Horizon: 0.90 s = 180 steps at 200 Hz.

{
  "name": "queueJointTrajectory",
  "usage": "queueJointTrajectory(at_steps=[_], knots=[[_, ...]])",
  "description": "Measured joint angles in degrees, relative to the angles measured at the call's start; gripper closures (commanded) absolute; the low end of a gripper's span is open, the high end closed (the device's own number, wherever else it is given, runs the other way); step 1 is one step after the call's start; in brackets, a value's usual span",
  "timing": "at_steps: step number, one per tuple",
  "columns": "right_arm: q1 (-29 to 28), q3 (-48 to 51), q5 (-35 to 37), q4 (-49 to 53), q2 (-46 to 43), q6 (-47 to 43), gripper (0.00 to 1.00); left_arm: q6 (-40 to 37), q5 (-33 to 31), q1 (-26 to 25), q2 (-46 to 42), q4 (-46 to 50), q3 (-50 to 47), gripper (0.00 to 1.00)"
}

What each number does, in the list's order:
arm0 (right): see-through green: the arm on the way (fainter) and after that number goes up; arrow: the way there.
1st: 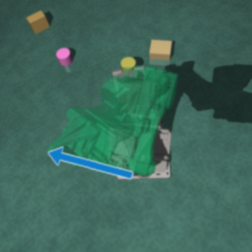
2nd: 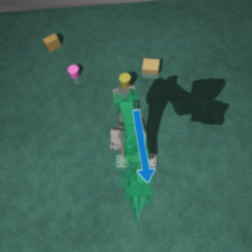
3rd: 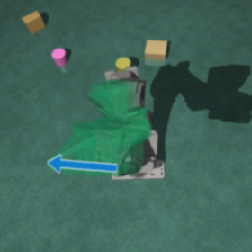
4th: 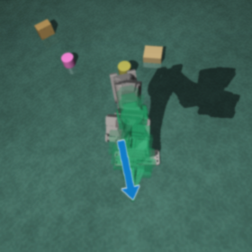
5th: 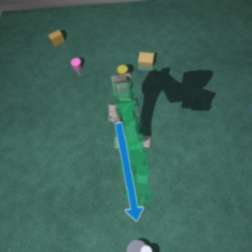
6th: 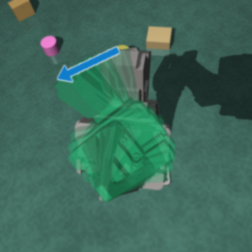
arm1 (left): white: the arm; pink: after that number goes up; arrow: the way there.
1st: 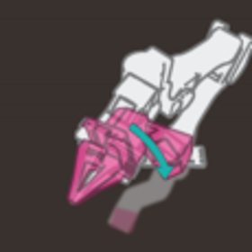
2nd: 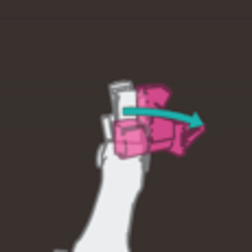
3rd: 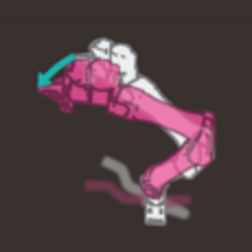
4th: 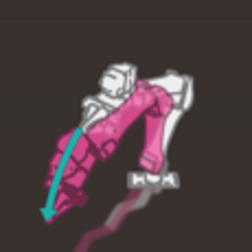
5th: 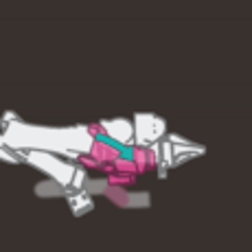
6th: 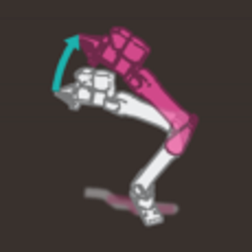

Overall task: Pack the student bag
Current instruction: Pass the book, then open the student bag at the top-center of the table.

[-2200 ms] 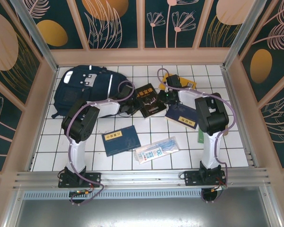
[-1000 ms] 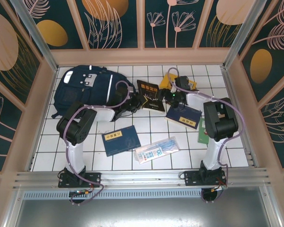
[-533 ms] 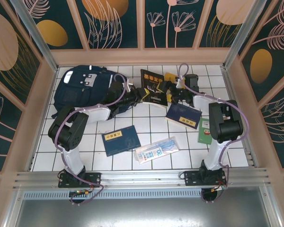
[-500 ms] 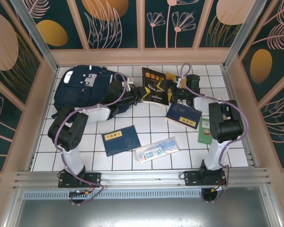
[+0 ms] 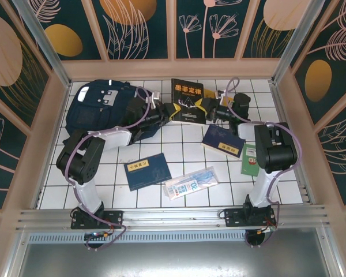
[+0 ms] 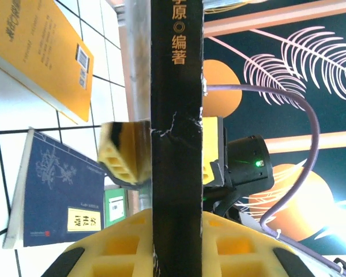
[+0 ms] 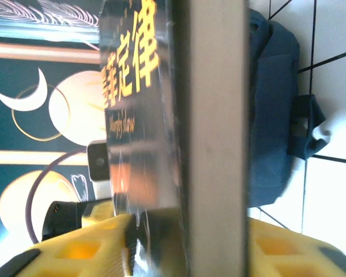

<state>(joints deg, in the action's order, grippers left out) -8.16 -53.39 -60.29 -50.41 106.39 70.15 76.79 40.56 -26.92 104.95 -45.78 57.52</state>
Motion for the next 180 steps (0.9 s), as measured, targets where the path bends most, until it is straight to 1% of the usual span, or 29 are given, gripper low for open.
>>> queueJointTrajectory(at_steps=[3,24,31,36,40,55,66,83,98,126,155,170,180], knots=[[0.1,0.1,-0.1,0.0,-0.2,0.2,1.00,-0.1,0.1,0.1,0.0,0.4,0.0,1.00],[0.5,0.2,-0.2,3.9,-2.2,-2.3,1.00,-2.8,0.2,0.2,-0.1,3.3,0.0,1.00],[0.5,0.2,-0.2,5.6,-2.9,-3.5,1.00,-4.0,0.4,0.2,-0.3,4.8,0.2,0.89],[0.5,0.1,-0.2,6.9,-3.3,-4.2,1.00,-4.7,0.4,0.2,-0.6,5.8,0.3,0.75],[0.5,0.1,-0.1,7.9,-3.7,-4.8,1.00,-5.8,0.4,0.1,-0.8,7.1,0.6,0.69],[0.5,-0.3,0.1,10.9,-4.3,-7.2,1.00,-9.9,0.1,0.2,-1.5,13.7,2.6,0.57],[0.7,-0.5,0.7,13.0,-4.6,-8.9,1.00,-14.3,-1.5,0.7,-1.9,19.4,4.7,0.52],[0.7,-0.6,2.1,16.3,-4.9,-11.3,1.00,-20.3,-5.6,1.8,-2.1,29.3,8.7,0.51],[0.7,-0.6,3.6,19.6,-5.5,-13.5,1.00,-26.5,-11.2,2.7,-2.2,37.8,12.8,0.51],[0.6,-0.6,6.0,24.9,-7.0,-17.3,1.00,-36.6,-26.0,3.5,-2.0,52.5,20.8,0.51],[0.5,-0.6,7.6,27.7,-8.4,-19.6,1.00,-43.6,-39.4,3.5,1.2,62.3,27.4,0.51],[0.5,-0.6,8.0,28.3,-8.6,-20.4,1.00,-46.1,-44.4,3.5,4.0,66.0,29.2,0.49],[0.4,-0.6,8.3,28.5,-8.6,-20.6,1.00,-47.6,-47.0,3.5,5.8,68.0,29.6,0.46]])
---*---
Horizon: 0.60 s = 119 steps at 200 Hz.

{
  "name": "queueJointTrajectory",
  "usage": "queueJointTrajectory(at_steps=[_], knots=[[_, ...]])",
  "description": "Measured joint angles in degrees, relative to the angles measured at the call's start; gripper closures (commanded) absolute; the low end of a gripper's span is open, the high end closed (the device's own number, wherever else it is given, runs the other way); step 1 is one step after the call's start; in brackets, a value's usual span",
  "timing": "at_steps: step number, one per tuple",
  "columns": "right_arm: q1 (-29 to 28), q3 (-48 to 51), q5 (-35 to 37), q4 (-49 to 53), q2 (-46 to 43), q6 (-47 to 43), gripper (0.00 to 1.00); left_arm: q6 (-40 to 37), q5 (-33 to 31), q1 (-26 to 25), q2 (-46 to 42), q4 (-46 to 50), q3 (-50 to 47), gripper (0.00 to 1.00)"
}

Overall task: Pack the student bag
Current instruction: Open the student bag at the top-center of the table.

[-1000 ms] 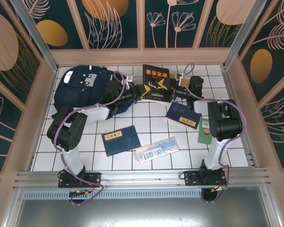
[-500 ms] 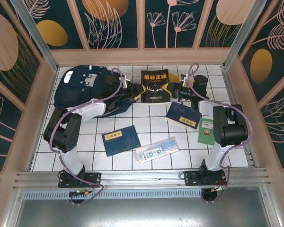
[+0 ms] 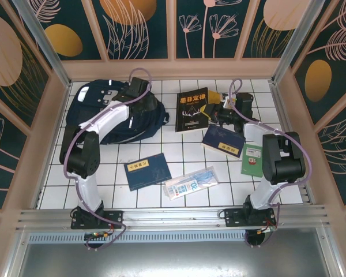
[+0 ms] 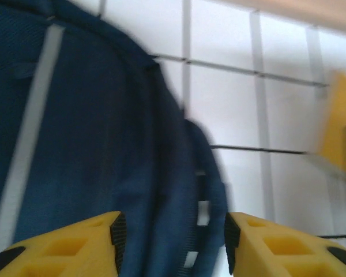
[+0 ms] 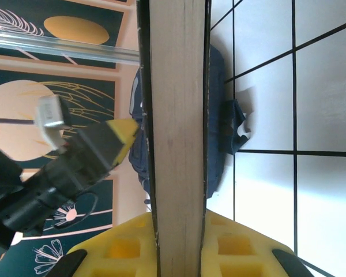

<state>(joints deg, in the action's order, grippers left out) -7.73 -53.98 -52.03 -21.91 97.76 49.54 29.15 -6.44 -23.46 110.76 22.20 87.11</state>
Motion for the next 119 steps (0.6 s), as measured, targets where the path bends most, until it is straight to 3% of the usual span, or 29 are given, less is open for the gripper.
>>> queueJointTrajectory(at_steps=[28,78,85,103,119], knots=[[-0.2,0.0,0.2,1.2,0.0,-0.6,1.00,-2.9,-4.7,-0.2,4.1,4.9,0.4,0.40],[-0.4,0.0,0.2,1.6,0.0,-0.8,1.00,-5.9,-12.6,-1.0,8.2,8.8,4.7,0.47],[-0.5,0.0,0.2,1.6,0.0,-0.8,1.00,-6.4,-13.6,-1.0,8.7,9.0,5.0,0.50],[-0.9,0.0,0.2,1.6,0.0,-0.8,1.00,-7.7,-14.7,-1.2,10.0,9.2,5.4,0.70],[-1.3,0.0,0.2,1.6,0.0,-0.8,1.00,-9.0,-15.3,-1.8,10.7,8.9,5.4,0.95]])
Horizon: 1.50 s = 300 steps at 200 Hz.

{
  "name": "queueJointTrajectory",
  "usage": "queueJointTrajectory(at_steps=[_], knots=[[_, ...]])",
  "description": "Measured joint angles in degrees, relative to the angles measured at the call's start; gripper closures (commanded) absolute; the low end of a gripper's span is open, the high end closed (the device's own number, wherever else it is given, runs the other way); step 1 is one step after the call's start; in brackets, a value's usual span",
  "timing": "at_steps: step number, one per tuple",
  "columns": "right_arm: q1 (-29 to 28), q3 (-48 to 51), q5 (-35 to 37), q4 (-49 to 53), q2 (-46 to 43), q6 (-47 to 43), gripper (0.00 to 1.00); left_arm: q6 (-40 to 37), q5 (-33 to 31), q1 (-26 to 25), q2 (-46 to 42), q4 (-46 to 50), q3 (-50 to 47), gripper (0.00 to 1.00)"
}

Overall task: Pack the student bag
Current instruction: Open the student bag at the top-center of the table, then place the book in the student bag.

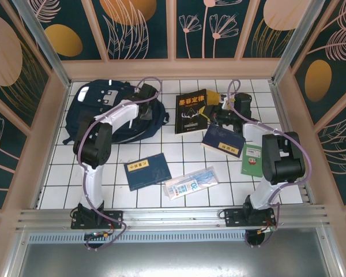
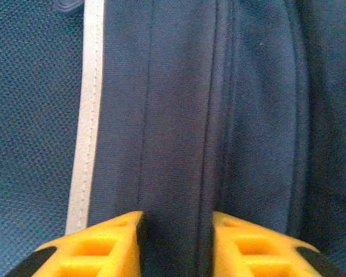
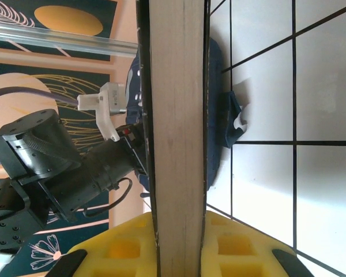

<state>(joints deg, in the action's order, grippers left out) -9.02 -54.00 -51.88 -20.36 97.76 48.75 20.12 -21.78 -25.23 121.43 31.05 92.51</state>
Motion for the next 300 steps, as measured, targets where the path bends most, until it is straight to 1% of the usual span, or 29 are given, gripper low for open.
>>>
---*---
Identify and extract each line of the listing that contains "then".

§ **WRITTEN ANSWER**
Current instruction: Pass the book, then open the student bag at the top-center of the table.
Current instruction: Open the student bag at the top-center of the table, then place the book in the student bag.

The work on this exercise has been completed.